Implants provide a permanent method for augmentation of temporal hollowing. Placed at the sub fascial level they create a muscle augmentation effect as an interpositional material between the muscle and the overlying fascia. As of today there are two styles of standard temporal implants. For hollowing that is limited to the lower half of the temporal area there is a style one design. When the temporal hollowing extends all the way up to the bony temporal line of the forehead there is an extended design known as style 2 which has a more vertical elongated implant footprint.
Regardless of the temporal implant style they are both placed through small incisions behind the temporal hairline. But despite the same incision location there are different considerations in their placement to get the correct orientation. In the style to extend it Templeton plant it’s Long height and relatively short with poses challenges for placement. Coming in from a side incision provided adequate suibfascialpocket dissection has been done the implant must pass through the incision and then turn 90° for proper implant orientation. Unless one is coming from a very high temporal hairline incision the style 2 temporal implant can not be placed like putting a pizza in the oven.
As a result of this implant placement requirement it is not uncommon to see malposition of the style 2 temporal implant. In replacing malpositioned temporal implants the existing implant can be readily removed due to the non-adherence of the capsule to the implant. The pocket can then be adequately extended and a new implant placed in a better position. However since there is no method of securing a temporal implant into place other than the size of the pocket there can be a great propensity in replacements to have the new implant slide out of its new position back into its previous pocket with recurrent malposition.

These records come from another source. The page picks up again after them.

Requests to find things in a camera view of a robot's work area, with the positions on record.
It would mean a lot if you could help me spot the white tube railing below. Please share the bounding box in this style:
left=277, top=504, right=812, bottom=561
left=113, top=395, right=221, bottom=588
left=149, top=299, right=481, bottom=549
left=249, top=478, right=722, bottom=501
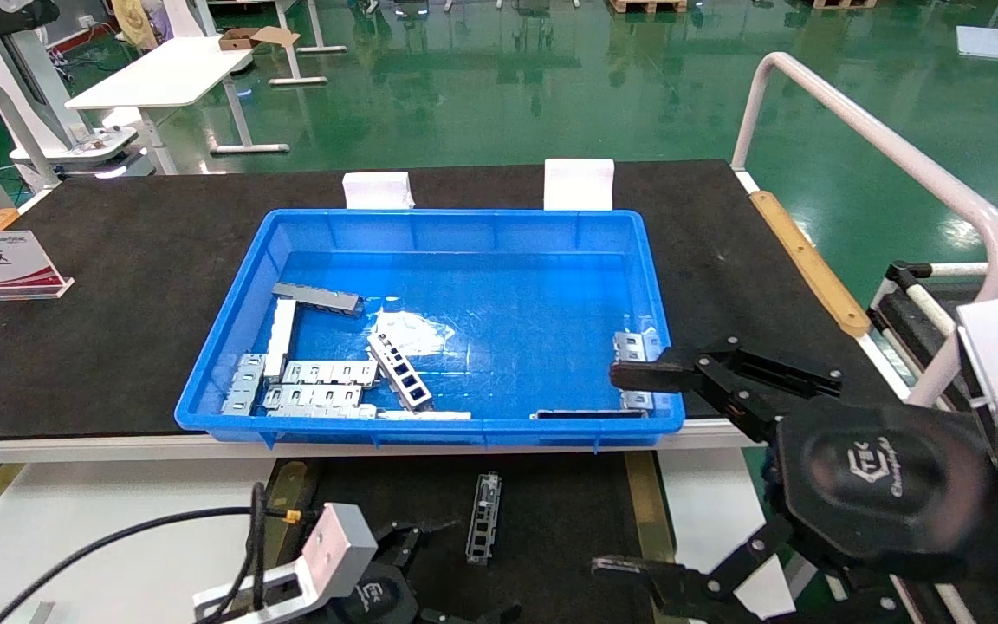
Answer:
left=730, top=50, right=998, bottom=408

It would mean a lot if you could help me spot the grey metal bracket part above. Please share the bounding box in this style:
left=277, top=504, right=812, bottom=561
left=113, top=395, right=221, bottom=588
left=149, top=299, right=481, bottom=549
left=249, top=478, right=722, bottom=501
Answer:
left=271, top=282, right=366, bottom=318

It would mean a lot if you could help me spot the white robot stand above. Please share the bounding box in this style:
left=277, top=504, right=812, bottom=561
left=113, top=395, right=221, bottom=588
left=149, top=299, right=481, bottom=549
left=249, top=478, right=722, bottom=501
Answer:
left=0, top=0, right=153, bottom=183

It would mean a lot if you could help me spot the yellow garment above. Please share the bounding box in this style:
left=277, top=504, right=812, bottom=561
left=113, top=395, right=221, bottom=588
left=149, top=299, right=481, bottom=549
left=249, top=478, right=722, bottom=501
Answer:
left=113, top=0, right=164, bottom=46

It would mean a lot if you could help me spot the blue plastic bin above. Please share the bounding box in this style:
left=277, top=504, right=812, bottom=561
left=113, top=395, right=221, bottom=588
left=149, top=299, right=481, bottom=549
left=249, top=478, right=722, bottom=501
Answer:
left=174, top=208, right=687, bottom=452

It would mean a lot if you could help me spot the thin white metal bar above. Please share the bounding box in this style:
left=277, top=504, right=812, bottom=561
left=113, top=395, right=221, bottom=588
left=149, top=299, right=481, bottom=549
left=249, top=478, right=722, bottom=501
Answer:
left=376, top=409, right=472, bottom=422

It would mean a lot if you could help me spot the white floor board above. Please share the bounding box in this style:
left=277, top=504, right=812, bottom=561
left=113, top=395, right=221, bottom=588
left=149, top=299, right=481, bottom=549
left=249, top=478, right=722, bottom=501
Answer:
left=956, top=24, right=998, bottom=62

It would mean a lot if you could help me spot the silver part with square holes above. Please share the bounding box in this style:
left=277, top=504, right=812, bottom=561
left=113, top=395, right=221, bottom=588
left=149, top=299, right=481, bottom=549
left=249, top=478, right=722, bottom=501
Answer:
left=366, top=331, right=433, bottom=411

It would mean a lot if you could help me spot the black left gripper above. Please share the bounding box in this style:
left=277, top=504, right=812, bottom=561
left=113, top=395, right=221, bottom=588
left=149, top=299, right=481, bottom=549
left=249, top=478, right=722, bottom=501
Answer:
left=326, top=517, right=523, bottom=624

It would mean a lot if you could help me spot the grey curved handrail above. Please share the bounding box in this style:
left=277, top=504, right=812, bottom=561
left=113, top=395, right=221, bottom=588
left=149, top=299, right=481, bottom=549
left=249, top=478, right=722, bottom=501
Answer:
left=0, top=69, right=62, bottom=193

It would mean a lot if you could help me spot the white flat metal bar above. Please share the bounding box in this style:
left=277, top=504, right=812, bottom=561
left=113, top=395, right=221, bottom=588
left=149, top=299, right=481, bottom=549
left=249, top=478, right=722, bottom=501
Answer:
left=263, top=299, right=298, bottom=382

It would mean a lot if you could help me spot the black cart frame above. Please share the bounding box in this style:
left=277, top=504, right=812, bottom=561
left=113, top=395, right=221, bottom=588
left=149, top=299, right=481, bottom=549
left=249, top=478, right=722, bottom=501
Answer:
left=867, top=260, right=998, bottom=408

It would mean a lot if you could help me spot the black camera cable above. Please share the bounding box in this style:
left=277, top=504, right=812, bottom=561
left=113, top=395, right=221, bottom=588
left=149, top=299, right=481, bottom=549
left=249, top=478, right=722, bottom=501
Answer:
left=0, top=483, right=301, bottom=624

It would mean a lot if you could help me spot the white work table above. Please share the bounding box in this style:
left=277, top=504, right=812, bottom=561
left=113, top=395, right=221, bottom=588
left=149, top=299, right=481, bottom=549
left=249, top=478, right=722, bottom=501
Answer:
left=66, top=35, right=292, bottom=159

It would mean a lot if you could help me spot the black table mat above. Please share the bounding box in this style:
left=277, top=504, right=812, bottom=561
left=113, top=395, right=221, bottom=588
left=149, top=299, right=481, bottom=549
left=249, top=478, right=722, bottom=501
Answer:
left=0, top=159, right=898, bottom=445

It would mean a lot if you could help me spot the brass side rail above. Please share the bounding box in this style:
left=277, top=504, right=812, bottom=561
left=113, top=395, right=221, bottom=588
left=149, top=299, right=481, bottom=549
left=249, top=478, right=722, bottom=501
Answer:
left=243, top=459, right=318, bottom=573
left=625, top=451, right=690, bottom=564

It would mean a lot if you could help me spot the open cardboard box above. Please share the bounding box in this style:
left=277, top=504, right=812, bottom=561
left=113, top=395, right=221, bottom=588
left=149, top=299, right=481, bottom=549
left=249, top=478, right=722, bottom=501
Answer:
left=219, top=26, right=301, bottom=51

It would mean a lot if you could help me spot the silver metal channel part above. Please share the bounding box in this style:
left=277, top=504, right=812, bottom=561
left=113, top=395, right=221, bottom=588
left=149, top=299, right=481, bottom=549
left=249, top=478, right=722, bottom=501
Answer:
left=466, top=472, right=502, bottom=566

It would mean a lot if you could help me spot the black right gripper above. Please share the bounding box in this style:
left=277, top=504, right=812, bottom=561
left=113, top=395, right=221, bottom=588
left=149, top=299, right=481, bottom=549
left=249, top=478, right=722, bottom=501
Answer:
left=591, top=337, right=995, bottom=624

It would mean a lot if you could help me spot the dark thin metal bar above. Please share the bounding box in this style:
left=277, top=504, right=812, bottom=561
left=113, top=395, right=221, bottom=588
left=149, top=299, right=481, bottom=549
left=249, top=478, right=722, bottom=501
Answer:
left=531, top=409, right=649, bottom=421

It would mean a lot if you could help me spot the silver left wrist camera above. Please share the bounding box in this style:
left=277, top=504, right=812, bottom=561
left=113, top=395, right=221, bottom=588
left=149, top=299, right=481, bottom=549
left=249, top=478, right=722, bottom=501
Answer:
left=194, top=503, right=379, bottom=624

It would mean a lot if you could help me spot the white table frame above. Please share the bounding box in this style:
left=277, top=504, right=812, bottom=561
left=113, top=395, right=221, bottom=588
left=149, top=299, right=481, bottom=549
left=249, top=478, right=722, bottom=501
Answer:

While the most effective strategy for preventing this problem is internal capsular suturing the incision used in temporal implants does not usually make this possible to any significant degree. An alternative strategy to closing down the large temporal implant pocket is an external bolster technique. Once the new implant is in place a suture is passed through the skin down through both sides of the now empty implant pocket area and then back out through the skin. Both suture ends are then tied over a bolster. The bolster can be made of a preformed dental roll or rolled Xeroform gauze. The bolster is left in place for 5 to 7 days so that enough healing occurs that recurrent implant malpositioning is much less likely to occur. The bolster also has the benefit of helping reduce the amount of postoperative swelling.
The over enlarged pocket from prior temporal implant malpositioning may be able to be reduced by the placement of internal sutures. But the size of the temporal incision is limited for much internal suturing particularly very far past the incision entrance. The bolster technique provides a greater ability to close down specific areas of the pocket. As long as the application of the bolster does not go much past the edge of the temporal hairline there is no risk of frontal branch facial nerve injury.